Filed Under: Emotional Eating
8 November 2024 | Written by Xenia Ayiotis
Have you been feeling anxious or stressed lately? Has food been an extra source of comfort?
Stress eating is a way to distract ourselves from feeling discomfort. It could be dealing with anxiety, stress, boredom, depression, loneliness and other emotions. The urge to eat emotionally is mostly because we don’t want to feel the way we feel.

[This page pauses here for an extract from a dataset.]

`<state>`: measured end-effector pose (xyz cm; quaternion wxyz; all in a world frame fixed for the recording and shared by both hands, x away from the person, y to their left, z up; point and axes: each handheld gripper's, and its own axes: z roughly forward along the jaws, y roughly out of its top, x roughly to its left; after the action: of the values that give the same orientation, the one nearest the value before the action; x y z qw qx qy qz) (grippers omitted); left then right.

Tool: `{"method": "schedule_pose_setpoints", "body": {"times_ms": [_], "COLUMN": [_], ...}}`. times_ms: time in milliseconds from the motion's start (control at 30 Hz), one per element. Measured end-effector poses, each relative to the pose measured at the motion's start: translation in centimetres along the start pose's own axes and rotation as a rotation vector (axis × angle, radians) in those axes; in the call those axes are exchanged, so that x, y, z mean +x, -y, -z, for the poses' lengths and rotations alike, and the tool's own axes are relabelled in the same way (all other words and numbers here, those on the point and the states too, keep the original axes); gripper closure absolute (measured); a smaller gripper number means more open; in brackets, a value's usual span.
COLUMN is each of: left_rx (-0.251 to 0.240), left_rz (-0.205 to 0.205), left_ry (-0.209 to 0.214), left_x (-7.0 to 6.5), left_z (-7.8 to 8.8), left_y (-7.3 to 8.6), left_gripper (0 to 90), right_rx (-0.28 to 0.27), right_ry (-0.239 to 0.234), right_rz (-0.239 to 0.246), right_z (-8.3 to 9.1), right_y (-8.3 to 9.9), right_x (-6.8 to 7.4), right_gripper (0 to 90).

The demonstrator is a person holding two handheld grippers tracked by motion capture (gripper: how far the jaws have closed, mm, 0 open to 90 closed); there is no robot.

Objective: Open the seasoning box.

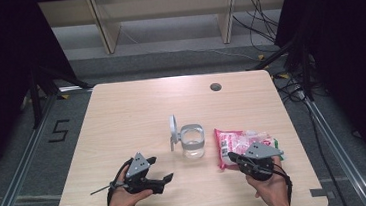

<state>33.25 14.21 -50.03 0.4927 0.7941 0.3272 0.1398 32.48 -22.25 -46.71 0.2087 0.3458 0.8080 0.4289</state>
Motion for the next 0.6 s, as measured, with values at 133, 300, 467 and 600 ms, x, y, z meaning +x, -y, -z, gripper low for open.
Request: {"method": "schedule_pose_setpoints", "body": {"times_ms": [133, 300, 467, 600], "left_rx": [-0.014, -0.016, -0.014, -0.004], "left_rz": [0.003, 0.008, -0.018, 0.006], "left_ry": [0.0, -0.003, 0.004, 0.002], "left_x": [0.0, 0.1, 0.1, 0.0], "left_z": [0.2, 0.3, 0.3, 0.3], "left_y": [0.0, 0.1, 0.1, 0.2], "left_gripper": [15.0, 15.1, 15.0, 15.1], "right_rx": [0.037, 0.068, 0.117, 0.146], "right_ry": [0.011, -0.015, -0.038, -0.036], "right_rz": [-0.02, -0.029, 0.001, 0.023], "right_z": [-0.5, -0.8, -1.8, -2.3], "right_y": [0.6, 1.2, 1.7, 2.0], "right_x": [-0.3, -0.6, 0.0, -0.1], "right_gripper": [90.0, 90.0, 90.0, 90.0]}}
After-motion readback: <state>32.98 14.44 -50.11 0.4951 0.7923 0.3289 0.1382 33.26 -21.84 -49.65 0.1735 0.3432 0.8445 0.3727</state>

Emotional eating is not really a problem with food or eating. It is a feeling problem. We eat to soothe ourselves. Our core need is not to eat, but to feel better. When our needs are not being met, food becomes the solution. Eating makes us feel good (in the short term) and that distracts us from feeling difficult emotions. The added complication to emotional eating is if you are dieting, restricting food or have food rules, these forbidden foods take on more meaning. Denying these foods causes feelings of deprivation and in stressful moments they become more difficult to resist, often resulting in binge eating.
When we reach out for food to deal with emotions, what we are actually reaching out for is soothing words, a reassuring hug, a sense of safety and security or sweetness in our lives. Sadly, the solution to use food as a substitute for comfort is short-lived.

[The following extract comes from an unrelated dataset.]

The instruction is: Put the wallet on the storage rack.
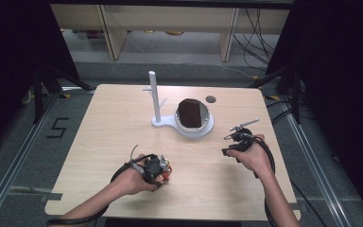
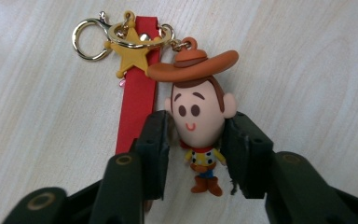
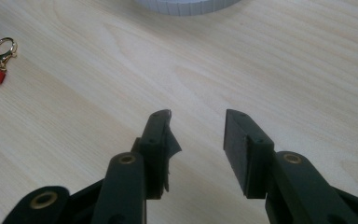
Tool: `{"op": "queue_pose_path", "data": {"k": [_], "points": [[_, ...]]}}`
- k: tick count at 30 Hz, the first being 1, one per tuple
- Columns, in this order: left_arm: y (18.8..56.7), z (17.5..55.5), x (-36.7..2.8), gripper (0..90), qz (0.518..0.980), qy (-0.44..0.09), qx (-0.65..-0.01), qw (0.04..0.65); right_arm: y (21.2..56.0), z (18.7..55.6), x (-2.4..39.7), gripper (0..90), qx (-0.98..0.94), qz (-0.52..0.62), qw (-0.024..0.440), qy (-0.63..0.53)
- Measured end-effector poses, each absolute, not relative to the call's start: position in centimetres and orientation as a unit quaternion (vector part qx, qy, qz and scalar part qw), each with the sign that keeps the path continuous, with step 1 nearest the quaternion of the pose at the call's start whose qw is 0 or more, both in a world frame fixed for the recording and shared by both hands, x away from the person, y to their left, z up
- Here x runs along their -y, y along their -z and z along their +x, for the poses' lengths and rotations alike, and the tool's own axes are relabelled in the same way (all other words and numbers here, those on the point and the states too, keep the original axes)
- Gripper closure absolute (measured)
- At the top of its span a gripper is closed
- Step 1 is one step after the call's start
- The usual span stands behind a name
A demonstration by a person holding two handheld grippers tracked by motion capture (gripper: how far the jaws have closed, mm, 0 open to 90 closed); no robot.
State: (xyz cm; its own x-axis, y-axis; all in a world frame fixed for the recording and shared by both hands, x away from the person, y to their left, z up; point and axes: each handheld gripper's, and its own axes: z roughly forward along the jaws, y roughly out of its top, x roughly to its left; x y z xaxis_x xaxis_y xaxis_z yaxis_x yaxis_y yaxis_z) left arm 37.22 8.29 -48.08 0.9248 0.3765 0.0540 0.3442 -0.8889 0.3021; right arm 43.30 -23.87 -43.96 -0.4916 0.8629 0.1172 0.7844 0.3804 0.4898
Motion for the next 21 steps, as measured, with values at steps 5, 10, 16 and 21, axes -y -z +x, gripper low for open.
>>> {"op": "queue_pose_path", "data": {"k": [5, 10, 16, 21], "points": [[48.0, 37.5, -8.6, 66.5, 0.968, -0.040, -0.196, 0.150, 44.1, 43.3, 23.9, 61.7, -0.827, 0.496, 0.081, -0.251], [47.2, 37.3, -9.5, 66.8, 0.954, -0.044, -0.225, 0.192, 44.2, 43.1, 24.2, 61.7, -0.826, 0.497, 0.083, -0.254], [44.7, 37.4, -10.8, 66.8, 0.929, -0.063, -0.253, 0.264, 44.3, 42.9, 24.3, 61.7, -0.823, 0.497, 0.089, -0.261], [42.6, 37.9, -11.6, 66.8, 0.919, -0.093, -0.258, 0.284, 44.7, 42.8, 24.0, 61.5, -0.824, 0.494, 0.088, -0.262]]}}
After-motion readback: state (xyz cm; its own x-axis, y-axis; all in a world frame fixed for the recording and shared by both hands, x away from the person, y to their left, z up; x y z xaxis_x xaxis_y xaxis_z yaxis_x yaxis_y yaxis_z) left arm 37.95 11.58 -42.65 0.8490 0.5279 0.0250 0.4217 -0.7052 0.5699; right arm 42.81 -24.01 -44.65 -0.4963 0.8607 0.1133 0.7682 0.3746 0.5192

Yes, it brings momentary relief but it is most likely followed by another layer of shame and blame. As much we would like to, we cannot escape unpleasant emotions in our lives. We are going to experience unpleasant emotions.

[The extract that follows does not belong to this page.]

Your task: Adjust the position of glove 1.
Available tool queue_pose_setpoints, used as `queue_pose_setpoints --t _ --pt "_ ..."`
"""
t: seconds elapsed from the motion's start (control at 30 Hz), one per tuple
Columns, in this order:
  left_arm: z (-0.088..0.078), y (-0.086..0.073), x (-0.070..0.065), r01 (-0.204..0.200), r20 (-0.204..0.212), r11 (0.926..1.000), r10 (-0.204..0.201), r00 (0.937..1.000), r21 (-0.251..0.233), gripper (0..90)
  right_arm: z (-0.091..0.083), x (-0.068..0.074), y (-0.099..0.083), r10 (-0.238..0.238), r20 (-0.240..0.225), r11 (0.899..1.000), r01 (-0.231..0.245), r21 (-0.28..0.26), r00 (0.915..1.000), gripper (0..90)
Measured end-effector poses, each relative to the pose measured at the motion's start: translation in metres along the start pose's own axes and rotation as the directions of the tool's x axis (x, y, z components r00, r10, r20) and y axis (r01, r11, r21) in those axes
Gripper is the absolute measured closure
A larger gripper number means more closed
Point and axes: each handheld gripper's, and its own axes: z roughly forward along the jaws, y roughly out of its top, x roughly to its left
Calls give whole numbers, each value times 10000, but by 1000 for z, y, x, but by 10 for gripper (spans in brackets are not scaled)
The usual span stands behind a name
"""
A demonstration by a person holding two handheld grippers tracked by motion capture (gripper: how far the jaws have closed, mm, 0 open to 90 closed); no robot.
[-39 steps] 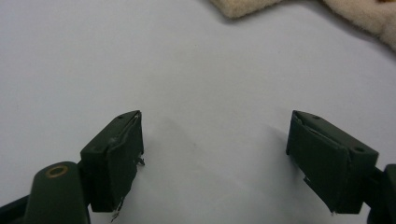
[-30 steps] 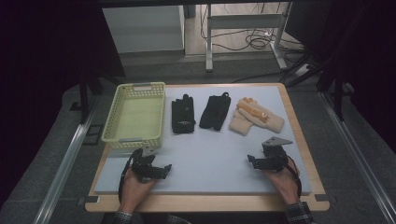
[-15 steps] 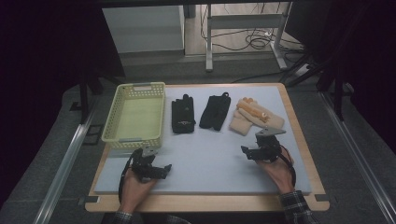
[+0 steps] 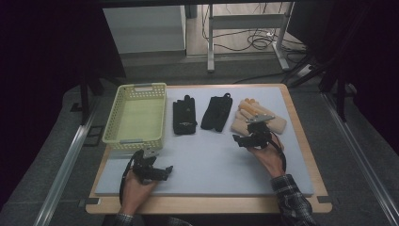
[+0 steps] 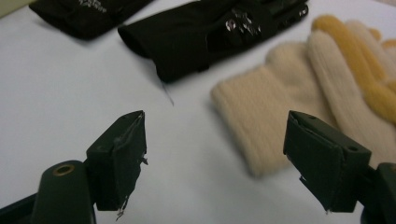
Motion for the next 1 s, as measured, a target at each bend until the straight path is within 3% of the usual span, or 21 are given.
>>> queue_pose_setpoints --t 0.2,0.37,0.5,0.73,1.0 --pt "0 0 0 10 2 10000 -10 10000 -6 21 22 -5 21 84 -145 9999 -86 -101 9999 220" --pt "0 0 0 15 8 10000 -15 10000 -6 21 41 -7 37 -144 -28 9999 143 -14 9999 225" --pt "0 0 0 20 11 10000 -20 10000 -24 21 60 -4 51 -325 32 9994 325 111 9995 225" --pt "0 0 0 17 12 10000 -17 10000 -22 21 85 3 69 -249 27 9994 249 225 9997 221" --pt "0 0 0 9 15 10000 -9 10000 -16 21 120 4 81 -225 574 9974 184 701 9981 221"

Many of us turn to things like eating, shopping, drinking or working to numb the pain. We can distract and dull but it only delays the inevitable. Avoiding feelings doesn’t make them go away – all you do is avoid them, which will cause them to fester. You could overeat and overdrink adding physical pain to the emotional pain, in an attempt to resist feeling the feelings. By resisting and reacting, the feelings will remain and morph into other emotions, layering emotion upon emotion.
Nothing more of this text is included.